Leave the images aside and repeat the whole listing exactly.

Start of Block

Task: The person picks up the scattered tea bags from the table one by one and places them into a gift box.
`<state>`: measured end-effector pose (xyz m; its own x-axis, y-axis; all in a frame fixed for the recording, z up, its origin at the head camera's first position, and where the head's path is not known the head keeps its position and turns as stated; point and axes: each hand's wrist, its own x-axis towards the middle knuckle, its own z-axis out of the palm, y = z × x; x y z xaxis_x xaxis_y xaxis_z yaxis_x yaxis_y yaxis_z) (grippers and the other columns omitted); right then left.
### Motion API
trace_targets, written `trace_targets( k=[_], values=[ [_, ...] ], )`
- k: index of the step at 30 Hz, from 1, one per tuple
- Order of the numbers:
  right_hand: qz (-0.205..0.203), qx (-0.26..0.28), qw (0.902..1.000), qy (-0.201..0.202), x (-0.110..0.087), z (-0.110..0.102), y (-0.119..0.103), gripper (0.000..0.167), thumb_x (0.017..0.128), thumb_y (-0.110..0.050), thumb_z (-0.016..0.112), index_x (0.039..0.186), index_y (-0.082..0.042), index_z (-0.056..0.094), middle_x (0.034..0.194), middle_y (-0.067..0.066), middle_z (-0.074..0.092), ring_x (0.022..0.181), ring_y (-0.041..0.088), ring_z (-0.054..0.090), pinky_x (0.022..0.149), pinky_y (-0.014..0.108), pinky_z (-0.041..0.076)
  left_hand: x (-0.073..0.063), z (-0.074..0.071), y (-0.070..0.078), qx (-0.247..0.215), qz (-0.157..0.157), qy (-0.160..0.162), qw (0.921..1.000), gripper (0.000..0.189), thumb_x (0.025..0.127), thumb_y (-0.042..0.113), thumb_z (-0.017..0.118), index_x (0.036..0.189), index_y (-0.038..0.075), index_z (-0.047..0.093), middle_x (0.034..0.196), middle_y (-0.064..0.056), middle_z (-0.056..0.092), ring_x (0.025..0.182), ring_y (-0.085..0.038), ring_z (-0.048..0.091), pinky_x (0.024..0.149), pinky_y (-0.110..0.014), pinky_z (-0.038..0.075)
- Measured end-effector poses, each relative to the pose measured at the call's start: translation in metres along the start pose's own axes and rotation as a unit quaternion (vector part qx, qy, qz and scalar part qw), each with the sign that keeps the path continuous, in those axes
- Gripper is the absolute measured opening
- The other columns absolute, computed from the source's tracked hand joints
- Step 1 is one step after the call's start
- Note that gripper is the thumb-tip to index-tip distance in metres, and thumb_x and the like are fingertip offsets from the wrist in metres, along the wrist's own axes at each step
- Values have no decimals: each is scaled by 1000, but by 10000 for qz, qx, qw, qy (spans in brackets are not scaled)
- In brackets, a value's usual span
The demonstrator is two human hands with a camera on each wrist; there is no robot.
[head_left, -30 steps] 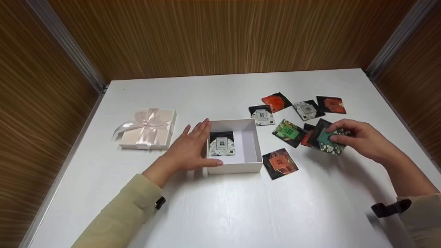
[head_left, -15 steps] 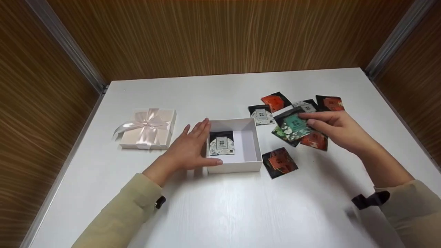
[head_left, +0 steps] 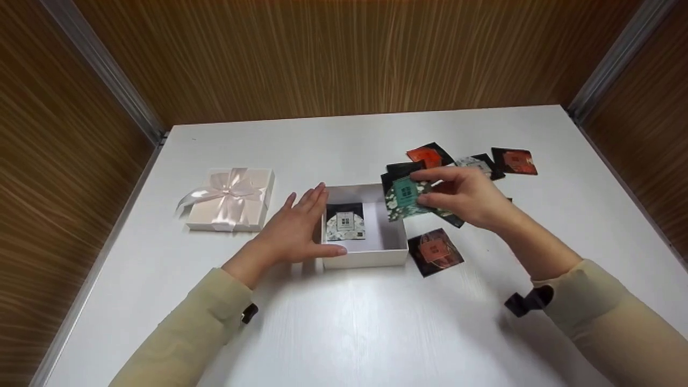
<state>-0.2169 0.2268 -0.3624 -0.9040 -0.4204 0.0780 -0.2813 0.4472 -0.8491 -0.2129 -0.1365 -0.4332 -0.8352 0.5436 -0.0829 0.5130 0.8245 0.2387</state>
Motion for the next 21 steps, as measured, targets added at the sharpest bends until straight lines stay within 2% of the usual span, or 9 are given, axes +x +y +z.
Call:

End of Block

§ **EXPECTED ANSWER**:
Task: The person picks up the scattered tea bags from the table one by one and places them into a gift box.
`<state>`: measured end-effector pose (xyz m; its own x-axis, y-axis; all in a frame fixed for the recording, z up, its origin at the head camera's first position, and where the head's path is not known the head keeps its position and turns as stated; point and axes: each hand's wrist, its own x-axis towards the middle knuckle, its own z-axis out of the palm, y = z × x; x y z xaxis_x xaxis_y xaxis_z yaxis_x yaxis_y yaxis_z) (grippers and the other columns omitted); right then left.
### Motion API
trace_targets, written `trace_targets( k=[_], values=[ [_, ...] ], )`
- k: index of the step at 30 Hz, from 1, one per tuple
- Order of the numbers:
  right_hand: qz (-0.205..0.203), qx (-0.26..0.28), qw (0.902..1.000), qy (-0.201..0.202), x (-0.110..0.087), z (-0.110..0.102), y (-0.119..0.103), gripper (0.000..0.167), thumb_x (0.017..0.128), thumb_y (-0.110..0.050), thumb_z (-0.016..0.112), index_x (0.039..0.186), index_y (-0.082..0.042), index_z (-0.056..0.094), middle_x (0.034..0.194), middle_y (-0.067..0.066), middle_z (-0.074..0.092), ring_x (0.022..0.181), ring_y (-0.041..0.088), ring_z (-0.054..0.090), pinky_x (0.022..0.149), pinky_y (-0.014..0.108), pinky_z (-0.041..0.076)
  left_hand: x (-0.073..0.063), z (-0.074..0.071), y (-0.070..0.078), qx (-0.247..0.215), qz (-0.157..0.157), qy (-0.160..0.162), qw (0.921..1.000), gripper (0.000..0.189), thumb_x (0.025..0.127), thumb_y (-0.042..0.113), thumb_z (-0.017..0.118), index_x (0.036..0.189), index_y (-0.038..0.075), index_z (-0.047..0.093), middle_x (0.034..0.196), middle_y (-0.064..0.056), middle_z (-0.056..0.092), ring_x (0.025..0.182), ring_y (-0.085..0.038), ring_z (-0.048..0.091), pinky_x (0.024..0.149), pinky_y (-0.110..0.014), pinky_z (-0.038..0.075)
- Measured end-effector poses, each relative to the pose measured at the call's start: translation in metres along the start pose's own axes and rotation as a unit quaternion (vector part qx, qy, qz and scalar part qw), each with the sign that keeps the path continuous, in those axes
- Gripper is the absolute measured opening
- The other columns absolute, computed from the source's tracked hand joints
- Step 1 is one step after the call's start
- Note that gripper is the thumb-tip to index-tip distance in metres, and thumb_x and the like are fingertip offsets from the wrist in metres, along the wrist's own axes at each step
- Values have no decimals: each is scaled by 1000, but by 10000 for qz, qx, qw, qy (spans in brackets are not scaled)
- In brackets, a value's usual span
The demonstrator is two human hands with a camera on each wrist; there is no robot.
[head_left, -30 steps] 
[head_left, -15 steps] 
[head_left, +0 steps] 
<state>-0.2169 0.2268 -0.3624 -0.9040 -0.4204 0.0780 -0.2813 0.4472 -0.8491 -0.2129 -0.1365 -0.4332 -0.8352 0.5436 -0.0829 0.5130 0.8245 0.2387</state>
Motion for the next 21 steps, as measured, targets added at the sharpest bends until straight lines stay within 2% of the usual span, or 9 are given, axes +x +y +z.
Call:

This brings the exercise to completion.